Assignment:
Output range, inclusive: from the line containing "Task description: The" to the line containing "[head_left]". Restate those lines from the data below word for word and only those.

Provided records:
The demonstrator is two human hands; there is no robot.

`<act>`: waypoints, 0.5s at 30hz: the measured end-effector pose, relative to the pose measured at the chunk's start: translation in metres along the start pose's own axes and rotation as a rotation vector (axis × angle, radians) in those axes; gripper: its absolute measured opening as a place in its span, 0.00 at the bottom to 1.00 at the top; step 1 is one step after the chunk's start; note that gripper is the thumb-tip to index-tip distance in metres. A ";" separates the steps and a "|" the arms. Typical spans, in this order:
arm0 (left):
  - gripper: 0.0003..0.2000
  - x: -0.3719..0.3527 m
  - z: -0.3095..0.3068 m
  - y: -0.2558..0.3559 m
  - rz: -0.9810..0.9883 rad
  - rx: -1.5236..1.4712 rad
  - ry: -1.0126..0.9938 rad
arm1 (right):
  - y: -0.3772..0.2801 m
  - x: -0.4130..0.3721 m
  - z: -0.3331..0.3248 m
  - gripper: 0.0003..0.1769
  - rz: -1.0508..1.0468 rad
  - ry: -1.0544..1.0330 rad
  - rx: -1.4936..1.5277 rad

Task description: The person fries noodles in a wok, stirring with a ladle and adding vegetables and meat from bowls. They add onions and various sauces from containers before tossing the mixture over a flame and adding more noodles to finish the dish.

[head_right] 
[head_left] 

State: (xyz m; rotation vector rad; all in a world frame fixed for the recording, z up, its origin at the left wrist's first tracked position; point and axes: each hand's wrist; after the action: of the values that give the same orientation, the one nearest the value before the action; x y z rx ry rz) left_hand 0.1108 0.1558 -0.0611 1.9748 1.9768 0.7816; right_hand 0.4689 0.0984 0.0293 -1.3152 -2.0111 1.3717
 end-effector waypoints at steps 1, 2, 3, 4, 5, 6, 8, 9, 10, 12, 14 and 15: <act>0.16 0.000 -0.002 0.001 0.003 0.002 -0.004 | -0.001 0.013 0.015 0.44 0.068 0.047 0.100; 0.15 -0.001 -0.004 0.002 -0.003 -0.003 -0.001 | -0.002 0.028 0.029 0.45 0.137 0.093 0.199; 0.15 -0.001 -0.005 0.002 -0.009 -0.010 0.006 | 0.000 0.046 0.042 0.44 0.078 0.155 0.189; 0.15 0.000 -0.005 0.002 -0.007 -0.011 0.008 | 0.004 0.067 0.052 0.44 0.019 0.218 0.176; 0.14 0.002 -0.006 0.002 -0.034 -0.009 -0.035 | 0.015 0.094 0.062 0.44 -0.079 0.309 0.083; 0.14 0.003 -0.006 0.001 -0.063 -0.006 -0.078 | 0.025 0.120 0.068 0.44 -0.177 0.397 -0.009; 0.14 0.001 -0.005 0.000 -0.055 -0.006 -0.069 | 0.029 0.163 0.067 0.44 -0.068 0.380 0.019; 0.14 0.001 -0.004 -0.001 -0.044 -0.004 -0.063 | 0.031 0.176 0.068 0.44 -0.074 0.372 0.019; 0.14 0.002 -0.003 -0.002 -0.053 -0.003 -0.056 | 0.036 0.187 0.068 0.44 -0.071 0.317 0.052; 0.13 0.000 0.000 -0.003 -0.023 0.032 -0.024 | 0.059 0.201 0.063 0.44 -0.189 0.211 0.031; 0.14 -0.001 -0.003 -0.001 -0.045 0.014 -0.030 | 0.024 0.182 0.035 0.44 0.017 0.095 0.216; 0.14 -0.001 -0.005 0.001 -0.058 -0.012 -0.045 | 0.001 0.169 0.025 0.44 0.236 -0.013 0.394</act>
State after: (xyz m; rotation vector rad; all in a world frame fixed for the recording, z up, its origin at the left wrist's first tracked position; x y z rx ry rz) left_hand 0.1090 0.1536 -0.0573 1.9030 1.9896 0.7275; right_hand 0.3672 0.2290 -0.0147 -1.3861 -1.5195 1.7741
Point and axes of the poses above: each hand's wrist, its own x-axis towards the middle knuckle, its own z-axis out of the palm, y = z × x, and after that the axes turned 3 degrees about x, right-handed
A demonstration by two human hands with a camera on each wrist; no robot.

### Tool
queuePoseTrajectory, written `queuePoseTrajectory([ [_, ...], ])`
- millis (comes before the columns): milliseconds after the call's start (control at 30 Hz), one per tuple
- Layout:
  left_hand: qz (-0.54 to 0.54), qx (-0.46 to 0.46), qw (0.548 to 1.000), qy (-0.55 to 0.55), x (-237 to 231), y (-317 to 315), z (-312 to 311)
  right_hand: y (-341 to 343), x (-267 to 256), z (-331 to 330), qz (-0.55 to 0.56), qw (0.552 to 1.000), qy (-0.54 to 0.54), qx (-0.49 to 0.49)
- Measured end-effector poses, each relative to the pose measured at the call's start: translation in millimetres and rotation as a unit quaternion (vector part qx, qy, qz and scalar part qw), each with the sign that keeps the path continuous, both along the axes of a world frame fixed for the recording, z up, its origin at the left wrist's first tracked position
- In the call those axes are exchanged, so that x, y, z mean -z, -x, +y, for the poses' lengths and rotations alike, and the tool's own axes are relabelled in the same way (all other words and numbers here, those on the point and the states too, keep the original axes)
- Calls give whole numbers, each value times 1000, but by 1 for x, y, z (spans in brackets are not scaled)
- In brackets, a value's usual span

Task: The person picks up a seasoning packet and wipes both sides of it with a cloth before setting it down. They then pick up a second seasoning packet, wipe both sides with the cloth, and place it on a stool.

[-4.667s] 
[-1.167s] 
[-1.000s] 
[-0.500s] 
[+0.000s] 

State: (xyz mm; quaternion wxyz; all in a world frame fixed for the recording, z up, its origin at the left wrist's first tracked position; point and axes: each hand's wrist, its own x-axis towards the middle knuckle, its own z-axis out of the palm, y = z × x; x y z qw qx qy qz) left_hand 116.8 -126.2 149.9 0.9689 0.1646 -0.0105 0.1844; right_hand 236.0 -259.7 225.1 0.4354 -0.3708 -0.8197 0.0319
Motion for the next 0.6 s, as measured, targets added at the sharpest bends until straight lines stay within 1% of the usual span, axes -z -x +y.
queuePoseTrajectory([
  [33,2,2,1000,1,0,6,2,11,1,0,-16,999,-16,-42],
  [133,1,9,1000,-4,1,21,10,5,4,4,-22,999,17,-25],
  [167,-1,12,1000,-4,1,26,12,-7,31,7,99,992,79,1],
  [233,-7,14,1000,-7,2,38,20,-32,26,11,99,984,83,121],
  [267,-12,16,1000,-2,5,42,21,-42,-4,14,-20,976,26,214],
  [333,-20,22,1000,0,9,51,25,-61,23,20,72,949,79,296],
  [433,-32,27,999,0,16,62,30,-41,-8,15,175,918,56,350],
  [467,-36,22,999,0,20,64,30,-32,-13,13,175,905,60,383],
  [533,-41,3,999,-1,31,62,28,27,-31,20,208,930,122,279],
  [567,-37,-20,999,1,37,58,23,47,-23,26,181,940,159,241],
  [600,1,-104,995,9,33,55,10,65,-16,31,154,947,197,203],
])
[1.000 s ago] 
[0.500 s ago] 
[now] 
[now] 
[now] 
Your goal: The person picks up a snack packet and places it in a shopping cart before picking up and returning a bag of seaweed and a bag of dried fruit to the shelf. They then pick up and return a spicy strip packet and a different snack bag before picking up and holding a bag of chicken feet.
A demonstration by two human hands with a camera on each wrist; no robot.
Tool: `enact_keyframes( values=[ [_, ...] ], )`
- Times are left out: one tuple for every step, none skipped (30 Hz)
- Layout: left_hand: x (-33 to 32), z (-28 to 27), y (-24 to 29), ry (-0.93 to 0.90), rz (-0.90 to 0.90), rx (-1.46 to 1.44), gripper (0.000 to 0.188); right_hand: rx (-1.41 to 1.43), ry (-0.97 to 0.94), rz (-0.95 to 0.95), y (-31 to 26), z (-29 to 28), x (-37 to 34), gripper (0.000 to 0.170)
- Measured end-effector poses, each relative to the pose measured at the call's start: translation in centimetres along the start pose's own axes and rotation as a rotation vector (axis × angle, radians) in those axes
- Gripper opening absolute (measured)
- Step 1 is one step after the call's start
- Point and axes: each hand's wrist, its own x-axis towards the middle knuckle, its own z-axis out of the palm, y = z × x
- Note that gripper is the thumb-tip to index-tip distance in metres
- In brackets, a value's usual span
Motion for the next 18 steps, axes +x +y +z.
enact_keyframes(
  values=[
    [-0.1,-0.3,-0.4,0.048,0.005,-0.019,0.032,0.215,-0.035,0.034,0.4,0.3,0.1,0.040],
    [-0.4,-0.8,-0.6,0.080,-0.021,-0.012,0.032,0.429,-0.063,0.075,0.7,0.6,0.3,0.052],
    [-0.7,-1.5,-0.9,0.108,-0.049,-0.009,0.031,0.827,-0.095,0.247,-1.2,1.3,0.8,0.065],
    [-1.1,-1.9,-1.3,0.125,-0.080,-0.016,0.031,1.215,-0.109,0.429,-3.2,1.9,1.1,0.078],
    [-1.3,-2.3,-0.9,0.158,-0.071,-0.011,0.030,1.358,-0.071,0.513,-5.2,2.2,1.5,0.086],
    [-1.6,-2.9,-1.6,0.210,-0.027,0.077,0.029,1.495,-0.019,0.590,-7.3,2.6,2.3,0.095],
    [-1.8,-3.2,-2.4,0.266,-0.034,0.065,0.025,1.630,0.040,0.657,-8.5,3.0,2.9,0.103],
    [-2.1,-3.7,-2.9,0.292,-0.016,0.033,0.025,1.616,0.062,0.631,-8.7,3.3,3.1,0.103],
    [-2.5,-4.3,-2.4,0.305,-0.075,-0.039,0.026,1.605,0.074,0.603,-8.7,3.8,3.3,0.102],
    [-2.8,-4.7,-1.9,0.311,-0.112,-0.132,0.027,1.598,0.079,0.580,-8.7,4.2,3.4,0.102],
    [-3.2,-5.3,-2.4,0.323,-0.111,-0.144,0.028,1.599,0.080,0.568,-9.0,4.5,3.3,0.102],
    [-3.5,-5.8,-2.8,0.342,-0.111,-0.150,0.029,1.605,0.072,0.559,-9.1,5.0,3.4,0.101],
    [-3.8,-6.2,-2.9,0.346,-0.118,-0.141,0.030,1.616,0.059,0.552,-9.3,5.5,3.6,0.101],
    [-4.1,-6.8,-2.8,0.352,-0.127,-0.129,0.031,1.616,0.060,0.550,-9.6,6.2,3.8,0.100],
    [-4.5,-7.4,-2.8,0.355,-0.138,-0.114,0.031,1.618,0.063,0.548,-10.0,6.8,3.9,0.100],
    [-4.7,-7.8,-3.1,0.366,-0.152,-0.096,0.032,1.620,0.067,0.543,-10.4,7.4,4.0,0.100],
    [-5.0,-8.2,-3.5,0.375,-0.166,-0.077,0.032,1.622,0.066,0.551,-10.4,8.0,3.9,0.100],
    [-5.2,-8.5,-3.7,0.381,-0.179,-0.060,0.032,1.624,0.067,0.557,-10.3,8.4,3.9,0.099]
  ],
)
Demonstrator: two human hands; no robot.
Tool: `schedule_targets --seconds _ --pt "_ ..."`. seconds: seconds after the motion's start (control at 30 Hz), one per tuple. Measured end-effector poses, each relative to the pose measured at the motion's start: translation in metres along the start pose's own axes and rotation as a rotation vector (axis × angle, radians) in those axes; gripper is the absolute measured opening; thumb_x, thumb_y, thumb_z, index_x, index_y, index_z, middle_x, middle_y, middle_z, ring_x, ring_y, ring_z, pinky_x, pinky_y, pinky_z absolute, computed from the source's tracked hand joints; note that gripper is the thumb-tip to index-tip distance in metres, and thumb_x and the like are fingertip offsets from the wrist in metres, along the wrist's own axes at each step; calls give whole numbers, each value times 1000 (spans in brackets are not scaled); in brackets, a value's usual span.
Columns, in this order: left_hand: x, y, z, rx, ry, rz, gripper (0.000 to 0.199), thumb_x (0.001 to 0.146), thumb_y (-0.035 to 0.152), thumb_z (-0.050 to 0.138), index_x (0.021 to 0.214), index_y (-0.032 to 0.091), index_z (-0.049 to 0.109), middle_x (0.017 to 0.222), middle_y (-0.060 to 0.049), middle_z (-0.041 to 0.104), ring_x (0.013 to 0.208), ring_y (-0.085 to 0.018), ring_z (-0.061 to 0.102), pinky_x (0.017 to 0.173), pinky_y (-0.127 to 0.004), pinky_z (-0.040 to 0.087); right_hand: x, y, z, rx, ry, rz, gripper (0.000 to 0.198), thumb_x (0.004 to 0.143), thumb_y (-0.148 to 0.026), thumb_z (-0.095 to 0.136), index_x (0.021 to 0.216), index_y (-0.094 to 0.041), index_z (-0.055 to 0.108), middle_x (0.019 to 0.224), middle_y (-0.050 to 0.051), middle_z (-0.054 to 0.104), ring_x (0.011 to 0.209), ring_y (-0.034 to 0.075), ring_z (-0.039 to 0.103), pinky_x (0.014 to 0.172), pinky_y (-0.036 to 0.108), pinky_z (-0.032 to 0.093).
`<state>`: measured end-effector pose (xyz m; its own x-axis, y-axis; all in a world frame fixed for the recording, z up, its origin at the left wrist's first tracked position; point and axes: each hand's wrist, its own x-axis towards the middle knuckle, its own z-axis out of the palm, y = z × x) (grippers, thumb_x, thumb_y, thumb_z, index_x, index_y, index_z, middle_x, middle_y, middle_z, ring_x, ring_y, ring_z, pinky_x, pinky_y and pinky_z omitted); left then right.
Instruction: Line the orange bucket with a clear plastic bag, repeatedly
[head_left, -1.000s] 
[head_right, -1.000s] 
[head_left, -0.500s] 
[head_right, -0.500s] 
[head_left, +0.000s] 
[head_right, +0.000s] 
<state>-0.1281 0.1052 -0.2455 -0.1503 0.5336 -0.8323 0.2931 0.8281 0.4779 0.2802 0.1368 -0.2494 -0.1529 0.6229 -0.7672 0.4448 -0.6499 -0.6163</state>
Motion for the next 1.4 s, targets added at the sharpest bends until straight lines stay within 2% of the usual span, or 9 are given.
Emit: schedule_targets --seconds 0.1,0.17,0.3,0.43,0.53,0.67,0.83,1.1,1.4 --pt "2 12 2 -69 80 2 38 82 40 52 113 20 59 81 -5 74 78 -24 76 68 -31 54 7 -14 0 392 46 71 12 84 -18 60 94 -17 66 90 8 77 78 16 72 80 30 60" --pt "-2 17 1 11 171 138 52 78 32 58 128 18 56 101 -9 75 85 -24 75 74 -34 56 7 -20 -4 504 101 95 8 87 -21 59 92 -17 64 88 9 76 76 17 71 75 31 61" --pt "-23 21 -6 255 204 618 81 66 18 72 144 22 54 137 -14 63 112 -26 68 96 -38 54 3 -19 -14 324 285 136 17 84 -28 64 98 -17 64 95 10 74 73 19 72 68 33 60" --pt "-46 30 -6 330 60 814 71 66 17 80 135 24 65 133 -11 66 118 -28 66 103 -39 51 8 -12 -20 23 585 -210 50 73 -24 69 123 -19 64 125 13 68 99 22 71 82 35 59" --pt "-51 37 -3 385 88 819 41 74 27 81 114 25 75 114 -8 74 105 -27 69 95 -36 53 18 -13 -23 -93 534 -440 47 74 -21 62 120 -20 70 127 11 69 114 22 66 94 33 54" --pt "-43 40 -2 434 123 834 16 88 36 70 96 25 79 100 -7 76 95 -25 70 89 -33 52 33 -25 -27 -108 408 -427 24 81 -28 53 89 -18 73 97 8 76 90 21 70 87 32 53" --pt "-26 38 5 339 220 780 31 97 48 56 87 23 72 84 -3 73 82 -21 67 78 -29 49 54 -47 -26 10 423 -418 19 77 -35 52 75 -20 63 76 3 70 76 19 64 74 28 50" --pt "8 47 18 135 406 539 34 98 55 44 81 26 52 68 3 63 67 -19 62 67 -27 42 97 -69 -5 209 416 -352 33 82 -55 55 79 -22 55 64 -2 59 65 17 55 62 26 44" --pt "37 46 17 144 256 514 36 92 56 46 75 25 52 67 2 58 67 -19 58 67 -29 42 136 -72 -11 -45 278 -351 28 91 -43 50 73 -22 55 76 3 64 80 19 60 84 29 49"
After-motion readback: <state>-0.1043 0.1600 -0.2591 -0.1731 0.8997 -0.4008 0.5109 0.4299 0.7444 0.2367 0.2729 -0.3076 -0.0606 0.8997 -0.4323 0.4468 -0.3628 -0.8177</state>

Task response:
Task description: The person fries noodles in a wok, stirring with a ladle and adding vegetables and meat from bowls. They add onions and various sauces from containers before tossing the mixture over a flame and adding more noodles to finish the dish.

[head_right] 
[head_left] 

No further output is required, since the answer is complete.